Mesele fetva değildi, anlayan anladı

Araba meselesiyle başlamıştı sanılıyordu ama saldırıların aslında daha derin bağlantıları olduğunu çoktan biliyorduk. Diyanete saldırmak için aslında her şey mubahtı. Ankara'da neredeyse bir şube müdürünün altındaki makam arabasının benzeri Diyanet işleri Başkanına satın alınınca kıyametler koparılmıştı. Hürriyet gazetesi fütursuzca bir saldırıyla geldi. Halk tepki gösterdi. Cumhurbaşkanı tepki gösterdi hatta kendi araçlarından birini tahsis ederek Görmez hocaya sahip çıktı. Bu arada esasında teşkilat içinden de ciddi bir sahiplenme de Diyanet-Sen'den gelmişti. Atak savuşturuldu. Olay kapandı, lakin Diyanetin güvenilirliğine ciddi bir darbe vurulmuştu.
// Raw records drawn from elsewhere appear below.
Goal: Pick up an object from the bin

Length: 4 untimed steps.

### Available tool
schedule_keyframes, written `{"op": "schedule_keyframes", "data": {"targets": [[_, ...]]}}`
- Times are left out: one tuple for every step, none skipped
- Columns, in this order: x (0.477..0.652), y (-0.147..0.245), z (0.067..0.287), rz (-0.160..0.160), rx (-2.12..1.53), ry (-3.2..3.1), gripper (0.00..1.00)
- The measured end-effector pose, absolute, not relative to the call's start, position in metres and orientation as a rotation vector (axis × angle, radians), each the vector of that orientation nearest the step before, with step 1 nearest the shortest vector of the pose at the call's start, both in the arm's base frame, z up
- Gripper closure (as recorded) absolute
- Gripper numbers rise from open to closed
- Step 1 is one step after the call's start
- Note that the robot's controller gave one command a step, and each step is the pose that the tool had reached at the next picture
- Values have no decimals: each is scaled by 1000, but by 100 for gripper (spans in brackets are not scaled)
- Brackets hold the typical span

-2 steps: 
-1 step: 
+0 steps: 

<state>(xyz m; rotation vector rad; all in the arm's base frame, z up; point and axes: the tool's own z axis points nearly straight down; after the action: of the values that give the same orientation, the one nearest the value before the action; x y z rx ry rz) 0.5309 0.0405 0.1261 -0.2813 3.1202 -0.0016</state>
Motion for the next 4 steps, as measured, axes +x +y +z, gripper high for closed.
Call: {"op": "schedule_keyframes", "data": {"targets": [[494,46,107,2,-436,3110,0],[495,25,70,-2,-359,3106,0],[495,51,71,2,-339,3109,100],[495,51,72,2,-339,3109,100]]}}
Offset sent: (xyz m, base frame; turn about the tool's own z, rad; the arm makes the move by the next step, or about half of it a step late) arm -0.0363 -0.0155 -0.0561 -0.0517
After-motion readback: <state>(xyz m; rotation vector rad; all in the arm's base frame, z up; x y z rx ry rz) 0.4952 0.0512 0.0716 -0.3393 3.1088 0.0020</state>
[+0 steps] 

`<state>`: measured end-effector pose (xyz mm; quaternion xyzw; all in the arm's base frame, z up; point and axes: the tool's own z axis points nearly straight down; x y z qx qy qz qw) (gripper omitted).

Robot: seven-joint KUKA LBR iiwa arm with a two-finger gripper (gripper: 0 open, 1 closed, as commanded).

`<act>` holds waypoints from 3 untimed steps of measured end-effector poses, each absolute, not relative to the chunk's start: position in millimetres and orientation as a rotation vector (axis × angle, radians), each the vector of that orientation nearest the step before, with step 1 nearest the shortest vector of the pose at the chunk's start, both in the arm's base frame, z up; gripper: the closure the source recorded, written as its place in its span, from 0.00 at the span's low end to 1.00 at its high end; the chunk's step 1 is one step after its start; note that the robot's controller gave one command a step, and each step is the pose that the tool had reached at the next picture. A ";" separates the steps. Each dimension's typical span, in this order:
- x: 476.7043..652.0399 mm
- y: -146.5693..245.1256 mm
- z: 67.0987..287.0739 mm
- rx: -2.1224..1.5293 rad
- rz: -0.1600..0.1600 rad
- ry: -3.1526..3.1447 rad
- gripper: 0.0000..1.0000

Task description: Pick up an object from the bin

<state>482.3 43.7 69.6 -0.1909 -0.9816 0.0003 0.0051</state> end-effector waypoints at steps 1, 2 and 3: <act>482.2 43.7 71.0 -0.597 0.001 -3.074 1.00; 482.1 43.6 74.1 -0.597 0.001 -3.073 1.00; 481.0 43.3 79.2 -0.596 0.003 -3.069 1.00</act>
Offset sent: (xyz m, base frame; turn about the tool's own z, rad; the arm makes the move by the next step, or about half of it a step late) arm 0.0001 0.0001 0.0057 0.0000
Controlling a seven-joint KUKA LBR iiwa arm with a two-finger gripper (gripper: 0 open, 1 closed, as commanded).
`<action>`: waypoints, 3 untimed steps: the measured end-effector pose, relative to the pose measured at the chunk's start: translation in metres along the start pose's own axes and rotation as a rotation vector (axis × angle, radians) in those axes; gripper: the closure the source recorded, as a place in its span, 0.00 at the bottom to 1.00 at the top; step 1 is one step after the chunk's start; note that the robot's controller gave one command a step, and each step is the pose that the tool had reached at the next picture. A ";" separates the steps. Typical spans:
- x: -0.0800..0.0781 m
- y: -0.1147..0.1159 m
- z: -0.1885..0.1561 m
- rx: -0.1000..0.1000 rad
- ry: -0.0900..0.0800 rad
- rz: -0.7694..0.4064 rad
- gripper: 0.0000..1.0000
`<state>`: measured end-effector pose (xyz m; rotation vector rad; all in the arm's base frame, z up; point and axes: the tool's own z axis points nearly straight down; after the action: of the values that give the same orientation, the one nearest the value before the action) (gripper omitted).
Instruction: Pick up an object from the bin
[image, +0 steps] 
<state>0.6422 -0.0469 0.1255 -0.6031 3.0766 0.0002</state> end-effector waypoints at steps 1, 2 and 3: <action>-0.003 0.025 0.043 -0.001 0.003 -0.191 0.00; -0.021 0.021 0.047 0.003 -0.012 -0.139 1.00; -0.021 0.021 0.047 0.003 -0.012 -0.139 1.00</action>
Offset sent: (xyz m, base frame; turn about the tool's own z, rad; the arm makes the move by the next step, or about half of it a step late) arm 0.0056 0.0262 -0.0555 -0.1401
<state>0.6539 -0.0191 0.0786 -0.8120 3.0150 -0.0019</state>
Oyun devam ediyor, ikinci aşamaya geçildi. ''Din İşleri Yüksek Kurulu Dini Bilgilendirme Platformu”na sorulan bir soruya cevap veren şahsiyetlerin ilginç bir şekilde verdiği cevaplar ekseninde yapılmış bir haber üzerinden Diyanet İşleri Başkanı ve Diyanet kurumuna saldırı malzemesi oluşturuldu. Hem de bu defa olay paralel yapılanmanın oyuncağı olan Cumhuriyet gazetesinden geliyordu. Konuyla ilgili olarak müfettişler görevlendirildi. Adı geçen sözde fetvayla ilgili olmak üzere anılan internet sayfası kapatıldı. Aslında oyun büyük lakin adı geçen şahıslar oyuna mı getirildi, yoksa bu oyun bilinçli bir şekilde mi icra edildi, soruşturma neticesinde ortaya çıkacaktır. Şahsen sayfanın kapatılmasının çokta gerekli olmadığı şeklindeki düşüncemi belirtmek isterim. Bu birime belki daha güvenilir, günümüzü ve hatta sadece İslam hukukunu değil, modern hukuku da tetkik etmiş kişilerin getirilmesinin daha doğru olacağını düşündüğümü de belirtmek isterim.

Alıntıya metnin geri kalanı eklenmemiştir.